What this task involves
Which lines below contain "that"? Copy every one of them.
───── Supplied data
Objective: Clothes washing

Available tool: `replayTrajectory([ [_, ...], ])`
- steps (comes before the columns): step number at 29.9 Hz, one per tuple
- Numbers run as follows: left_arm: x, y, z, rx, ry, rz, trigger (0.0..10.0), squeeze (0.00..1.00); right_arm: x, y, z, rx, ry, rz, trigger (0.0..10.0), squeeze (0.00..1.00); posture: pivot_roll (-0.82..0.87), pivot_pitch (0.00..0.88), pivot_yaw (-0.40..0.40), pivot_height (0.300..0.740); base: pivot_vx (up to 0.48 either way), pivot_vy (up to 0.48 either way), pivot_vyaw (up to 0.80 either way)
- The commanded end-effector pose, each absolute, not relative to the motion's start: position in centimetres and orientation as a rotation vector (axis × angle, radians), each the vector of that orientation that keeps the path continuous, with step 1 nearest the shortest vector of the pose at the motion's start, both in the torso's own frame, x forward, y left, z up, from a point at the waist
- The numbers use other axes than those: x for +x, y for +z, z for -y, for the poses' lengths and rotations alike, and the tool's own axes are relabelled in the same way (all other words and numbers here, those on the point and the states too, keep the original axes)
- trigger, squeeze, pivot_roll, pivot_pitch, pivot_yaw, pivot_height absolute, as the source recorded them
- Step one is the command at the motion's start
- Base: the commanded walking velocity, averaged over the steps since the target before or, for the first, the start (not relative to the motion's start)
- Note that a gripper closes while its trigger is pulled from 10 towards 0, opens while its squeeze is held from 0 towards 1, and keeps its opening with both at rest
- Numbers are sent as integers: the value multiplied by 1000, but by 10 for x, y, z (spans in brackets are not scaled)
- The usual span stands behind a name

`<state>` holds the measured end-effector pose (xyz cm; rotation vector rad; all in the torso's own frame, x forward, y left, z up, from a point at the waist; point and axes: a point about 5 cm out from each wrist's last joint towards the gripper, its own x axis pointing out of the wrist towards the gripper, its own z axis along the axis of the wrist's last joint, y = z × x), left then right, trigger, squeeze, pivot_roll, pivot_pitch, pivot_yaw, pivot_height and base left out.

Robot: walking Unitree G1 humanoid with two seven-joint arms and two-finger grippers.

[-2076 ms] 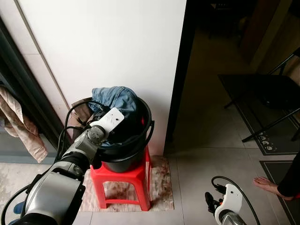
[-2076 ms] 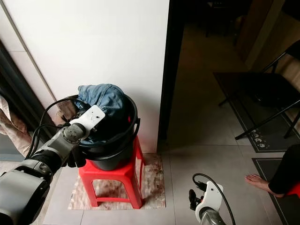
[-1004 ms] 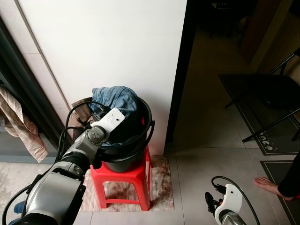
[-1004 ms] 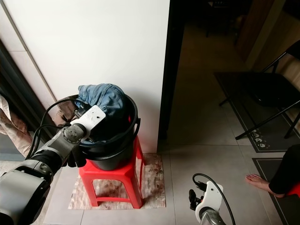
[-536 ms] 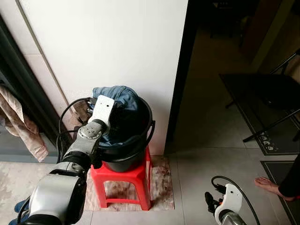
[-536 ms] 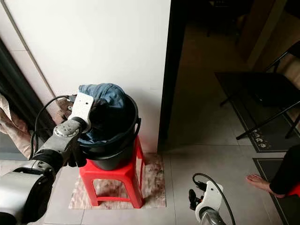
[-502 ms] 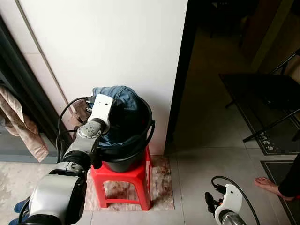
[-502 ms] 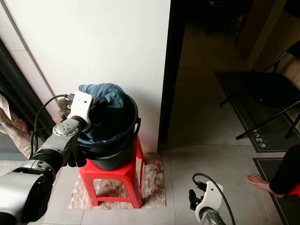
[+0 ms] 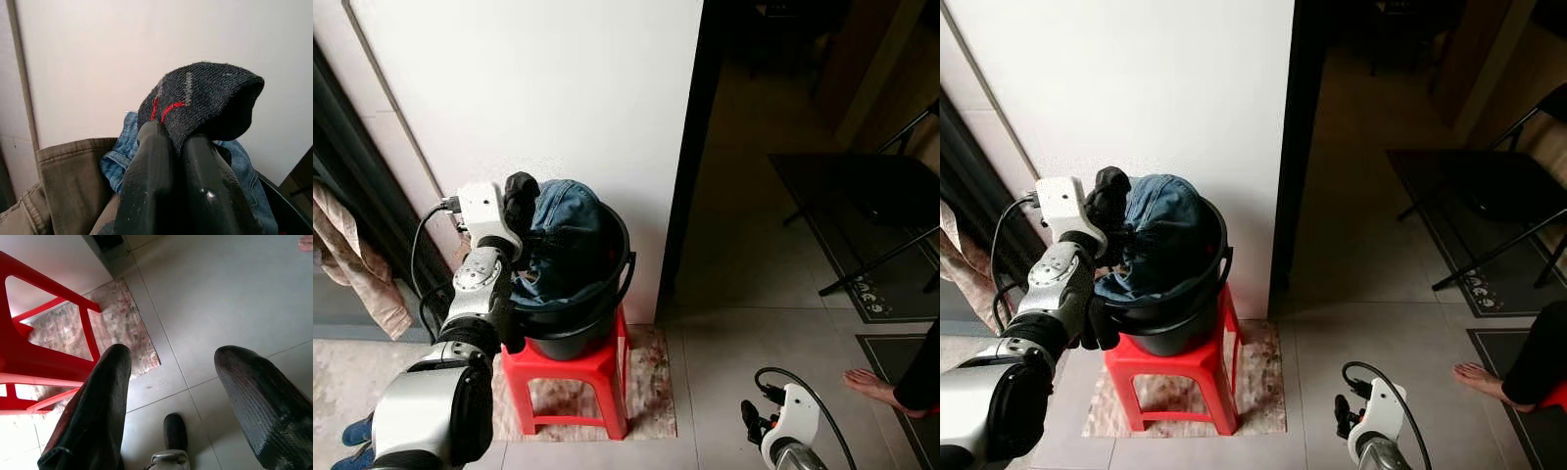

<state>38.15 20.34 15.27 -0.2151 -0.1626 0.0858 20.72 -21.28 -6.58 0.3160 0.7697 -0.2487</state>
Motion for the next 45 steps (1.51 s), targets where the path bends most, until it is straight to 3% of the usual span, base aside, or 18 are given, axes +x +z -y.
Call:
replayTrajectory([
  [1, 381, 162, -208, -220, 92, 234, 10000, 0, 207, -66, 213, 325, -265, -757, 10000, 0, 20, 0, -2, 732, 0, 0, 0],
  [9, 379, 181, -196, -126, 24, 377, 10000, 0, 207, -65, 212, 326, -259, -751, 10000, 0, 16, 0, -1, 732, 0, 0, 0],
  [16, 372, 165, -225, -80, 151, 307, 10000, 0, 208, -65, 212, 327, -260, -752, 10000, 0, 24, 0, -3, 732, 0, 0, 0],
  [20, 359, 149, -259, -56, 309, 233, 10000, 0, 208, -65, 212, 328, -264, -753, 10000, 0, 25, 0, -3, 732, 0, 0, 0],
  [23, 355, 144, -270, -42, 356, 208, 10000, 0, 208, -65, 212, 328, -264, -754, 10000, 0, 29, 0, -5, 732, 0, 0, 0],
  [45, 355, 144, -270, -42, 356, 208, 10000, 0, 208, -65, 212, 328, -264, -754, 10000, 0, 29, 0, -5, 732, 0, 0, 0],
])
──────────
Answer area
- The commanded end-effector pose, each absolute, not relative to the motion's start: position in centimetres and orientation as a rotation vector (axis × angle, radians), each the vector of that orientation that keeps the path continuous, with step 1 nearest the shortest vector of the pose at the motion's start, both in the torso's own frame, x forward, y left, z up, from a point at the waist
- Note that a gripper closes while its trigger is pulled from 10 towards 0, opens while its squeeze is held from 0 towards 1, and keeps its opening with both at rest

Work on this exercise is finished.